##### Listed records #####

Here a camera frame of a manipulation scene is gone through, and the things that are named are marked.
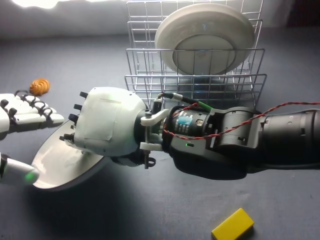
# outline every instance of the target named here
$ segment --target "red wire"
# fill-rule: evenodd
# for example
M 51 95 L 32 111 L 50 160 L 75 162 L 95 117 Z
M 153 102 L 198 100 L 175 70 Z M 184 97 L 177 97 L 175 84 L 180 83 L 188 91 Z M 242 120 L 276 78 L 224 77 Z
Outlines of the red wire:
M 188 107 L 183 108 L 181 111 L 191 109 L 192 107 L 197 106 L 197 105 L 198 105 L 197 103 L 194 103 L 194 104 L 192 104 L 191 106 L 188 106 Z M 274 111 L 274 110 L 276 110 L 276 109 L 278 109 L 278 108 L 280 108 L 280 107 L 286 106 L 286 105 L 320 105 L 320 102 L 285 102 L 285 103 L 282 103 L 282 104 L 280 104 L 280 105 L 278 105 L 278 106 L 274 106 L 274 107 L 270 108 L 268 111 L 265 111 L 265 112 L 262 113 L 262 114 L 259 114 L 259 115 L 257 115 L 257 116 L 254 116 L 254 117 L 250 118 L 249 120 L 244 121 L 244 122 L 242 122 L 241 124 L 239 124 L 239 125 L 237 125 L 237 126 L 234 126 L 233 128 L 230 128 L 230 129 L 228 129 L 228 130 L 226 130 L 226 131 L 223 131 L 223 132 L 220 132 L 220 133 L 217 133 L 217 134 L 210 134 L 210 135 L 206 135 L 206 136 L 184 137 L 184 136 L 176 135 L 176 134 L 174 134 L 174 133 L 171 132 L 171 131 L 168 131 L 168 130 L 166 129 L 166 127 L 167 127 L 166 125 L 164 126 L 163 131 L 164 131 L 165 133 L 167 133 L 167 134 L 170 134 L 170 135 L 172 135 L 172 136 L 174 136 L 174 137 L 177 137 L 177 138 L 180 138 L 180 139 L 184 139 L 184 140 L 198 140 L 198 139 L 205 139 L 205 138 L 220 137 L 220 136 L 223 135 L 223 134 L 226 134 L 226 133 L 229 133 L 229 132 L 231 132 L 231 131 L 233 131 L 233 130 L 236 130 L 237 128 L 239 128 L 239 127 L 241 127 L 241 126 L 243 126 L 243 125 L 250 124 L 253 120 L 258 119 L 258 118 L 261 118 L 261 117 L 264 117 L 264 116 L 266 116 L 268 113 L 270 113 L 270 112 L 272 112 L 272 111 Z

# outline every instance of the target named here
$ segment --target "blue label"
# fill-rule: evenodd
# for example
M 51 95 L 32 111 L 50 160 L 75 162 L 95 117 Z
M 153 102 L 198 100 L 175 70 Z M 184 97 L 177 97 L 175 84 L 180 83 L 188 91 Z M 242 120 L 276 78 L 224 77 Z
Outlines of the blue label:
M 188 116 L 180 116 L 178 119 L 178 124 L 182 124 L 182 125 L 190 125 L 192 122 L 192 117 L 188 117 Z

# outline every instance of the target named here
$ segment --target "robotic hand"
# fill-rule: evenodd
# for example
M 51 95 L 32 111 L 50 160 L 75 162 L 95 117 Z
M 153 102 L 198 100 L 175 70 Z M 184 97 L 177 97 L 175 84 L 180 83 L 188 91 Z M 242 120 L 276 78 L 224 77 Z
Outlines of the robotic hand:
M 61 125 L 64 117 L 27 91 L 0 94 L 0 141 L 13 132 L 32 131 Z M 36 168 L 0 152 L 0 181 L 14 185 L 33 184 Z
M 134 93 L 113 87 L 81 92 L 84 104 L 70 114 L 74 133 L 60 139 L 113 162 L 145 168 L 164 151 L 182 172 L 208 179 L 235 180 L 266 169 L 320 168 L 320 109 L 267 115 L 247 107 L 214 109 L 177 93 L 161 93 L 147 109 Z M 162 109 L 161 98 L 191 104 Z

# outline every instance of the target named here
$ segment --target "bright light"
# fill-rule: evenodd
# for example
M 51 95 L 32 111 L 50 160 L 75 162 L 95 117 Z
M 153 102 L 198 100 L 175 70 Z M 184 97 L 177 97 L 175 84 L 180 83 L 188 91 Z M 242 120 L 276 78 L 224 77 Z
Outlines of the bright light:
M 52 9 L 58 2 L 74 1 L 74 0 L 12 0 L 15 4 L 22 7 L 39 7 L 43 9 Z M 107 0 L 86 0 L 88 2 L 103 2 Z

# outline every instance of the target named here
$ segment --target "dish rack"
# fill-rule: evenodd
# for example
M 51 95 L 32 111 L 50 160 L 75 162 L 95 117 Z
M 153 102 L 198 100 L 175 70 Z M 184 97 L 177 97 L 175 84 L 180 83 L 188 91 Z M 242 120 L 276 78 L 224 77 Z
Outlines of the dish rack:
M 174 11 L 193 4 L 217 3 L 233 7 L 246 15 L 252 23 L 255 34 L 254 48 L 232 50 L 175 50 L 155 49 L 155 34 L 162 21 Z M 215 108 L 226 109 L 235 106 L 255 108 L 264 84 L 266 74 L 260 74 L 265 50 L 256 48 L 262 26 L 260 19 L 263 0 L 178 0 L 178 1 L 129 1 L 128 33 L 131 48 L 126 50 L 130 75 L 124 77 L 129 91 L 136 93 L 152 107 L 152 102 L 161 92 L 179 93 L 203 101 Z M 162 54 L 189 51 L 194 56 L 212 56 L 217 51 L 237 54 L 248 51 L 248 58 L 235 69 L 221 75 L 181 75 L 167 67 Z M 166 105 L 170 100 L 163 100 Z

#####

Exercise objective:
Retype the lines above exactly, no pictures.

Task answer:
Here a camera frame of a manipulation scene is gone through, and the things that are named are marked.
# outline every instance of the target named here
$ segment --target "red wire"
# fill-rule: evenodd
# for example
M 51 95 L 32 111 L 50 160 L 75 162 L 95 117 Z
M 153 102 L 198 100 L 175 70 Z M 184 97 L 177 97 L 175 84 L 180 83 L 188 91 Z M 242 120 L 276 78 L 224 77 Z
Outlines of the red wire:
M 188 107 L 183 108 L 181 111 L 191 109 L 192 107 L 197 106 L 197 105 L 198 105 L 197 103 L 194 103 L 194 104 L 192 104 L 191 106 L 188 106 Z M 274 111 L 274 110 L 276 110 L 276 109 L 278 109 L 278 108 L 280 108 L 280 107 L 286 106 L 286 105 L 320 105 L 320 102 L 285 102 L 285 103 L 282 103 L 282 104 L 280 104 L 280 105 L 278 105 L 278 106 L 274 106 L 274 107 L 270 108 L 268 111 L 265 111 L 265 112 L 262 113 L 262 114 L 259 114 L 259 115 L 257 115 L 257 116 L 254 116 L 254 117 L 250 118 L 249 120 L 244 121 L 244 122 L 242 122 L 241 124 L 239 124 L 239 125 L 237 125 L 237 126 L 234 126 L 233 128 L 230 128 L 230 129 L 228 129 L 228 130 L 226 130 L 226 131 L 223 131 L 223 132 L 220 132 L 220 133 L 217 133 L 217 134 L 210 134 L 210 135 L 206 135 L 206 136 L 184 137 L 184 136 L 176 135 L 176 134 L 174 134 L 174 133 L 171 132 L 171 131 L 168 131 L 168 130 L 166 129 L 166 127 L 167 127 L 166 125 L 164 126 L 163 131 L 164 131 L 165 133 L 167 133 L 167 134 L 170 134 L 170 135 L 172 135 L 172 136 L 174 136 L 174 137 L 177 137 L 177 138 L 180 138 L 180 139 L 184 139 L 184 140 L 198 140 L 198 139 L 205 139 L 205 138 L 220 137 L 220 136 L 223 135 L 223 134 L 226 134 L 226 133 L 229 133 L 229 132 L 231 132 L 231 131 L 233 131 L 233 130 L 236 130 L 237 128 L 239 128 L 239 127 L 241 127 L 241 126 L 243 126 L 243 125 L 250 124 L 253 120 L 258 119 L 258 118 L 261 118 L 261 117 L 264 117 L 264 116 L 266 116 L 268 113 L 270 113 L 270 112 L 272 112 L 272 111 Z

# outline every instance of the target named here
$ segment --target "blue label"
# fill-rule: evenodd
# for example
M 51 95 L 32 111 L 50 160 L 75 162 L 95 117 Z
M 153 102 L 198 100 L 175 70 Z M 184 97 L 177 97 L 175 84 L 180 83 L 188 91 Z M 242 120 L 276 78 L 224 77 Z
Outlines of the blue label:
M 188 116 L 180 116 L 178 119 L 178 124 L 182 124 L 182 125 L 190 125 L 192 122 L 192 117 L 188 117 Z

# outline every instance of the target named here
$ segment --target "robotic hand"
# fill-rule: evenodd
# for example
M 51 95 L 32 111 L 50 160 L 75 162 L 95 117 Z
M 153 102 L 198 100 L 175 70 Z M 184 97 L 177 97 L 175 84 L 180 83 L 188 91 Z M 242 120 L 276 78 L 224 77 Z
Outlines of the robotic hand:
M 61 125 L 64 117 L 27 91 L 0 94 L 0 141 L 13 132 L 32 131 Z M 36 168 L 0 152 L 0 181 L 14 185 L 33 184 Z
M 134 93 L 113 87 L 81 92 L 84 104 L 70 114 L 74 133 L 60 139 L 113 162 L 145 168 L 164 151 L 182 172 L 208 179 L 235 180 L 266 169 L 320 168 L 320 109 L 267 115 L 247 107 L 214 109 L 177 93 L 161 93 L 147 109 Z M 162 109 L 161 98 L 191 104 Z

# outline every instance of the target named here
$ segment --target "bright light"
# fill-rule: evenodd
# for example
M 51 95 L 32 111 L 50 160 L 75 162 L 95 117 Z
M 153 102 L 198 100 L 175 70 Z M 184 97 L 177 97 L 175 84 L 180 83 L 188 91 Z M 242 120 L 276 78 L 224 77 Z
Outlines of the bright light:
M 52 9 L 58 2 L 74 1 L 74 0 L 12 0 L 15 4 L 22 7 L 39 7 L 43 9 Z M 107 0 L 86 0 L 88 2 L 103 2 Z

# outline every instance of the target named here
$ segment --target "dish rack"
# fill-rule: evenodd
# for example
M 51 95 L 32 111 L 50 160 L 75 162 L 95 117 Z
M 153 102 L 198 100 L 175 70 Z M 184 97 L 177 97 L 175 84 L 180 83 L 188 91 Z M 242 120 L 276 78 L 224 77 Z
Outlines of the dish rack:
M 174 11 L 193 4 L 217 3 L 233 7 L 246 15 L 252 23 L 255 34 L 254 48 L 232 50 L 175 50 L 155 49 L 155 34 L 162 21 Z M 215 108 L 226 109 L 235 106 L 255 108 L 264 84 L 266 74 L 260 74 L 265 50 L 256 48 L 262 26 L 260 19 L 263 0 L 178 0 L 178 1 L 129 1 L 128 33 L 131 48 L 126 50 L 130 75 L 124 77 L 129 91 L 136 93 L 152 107 L 152 102 L 161 92 L 179 93 L 203 101 Z M 162 54 L 189 51 L 194 56 L 212 56 L 217 51 L 237 54 L 248 51 L 248 58 L 235 69 L 221 75 L 181 75 L 167 67 Z M 166 105 L 170 100 L 163 100 Z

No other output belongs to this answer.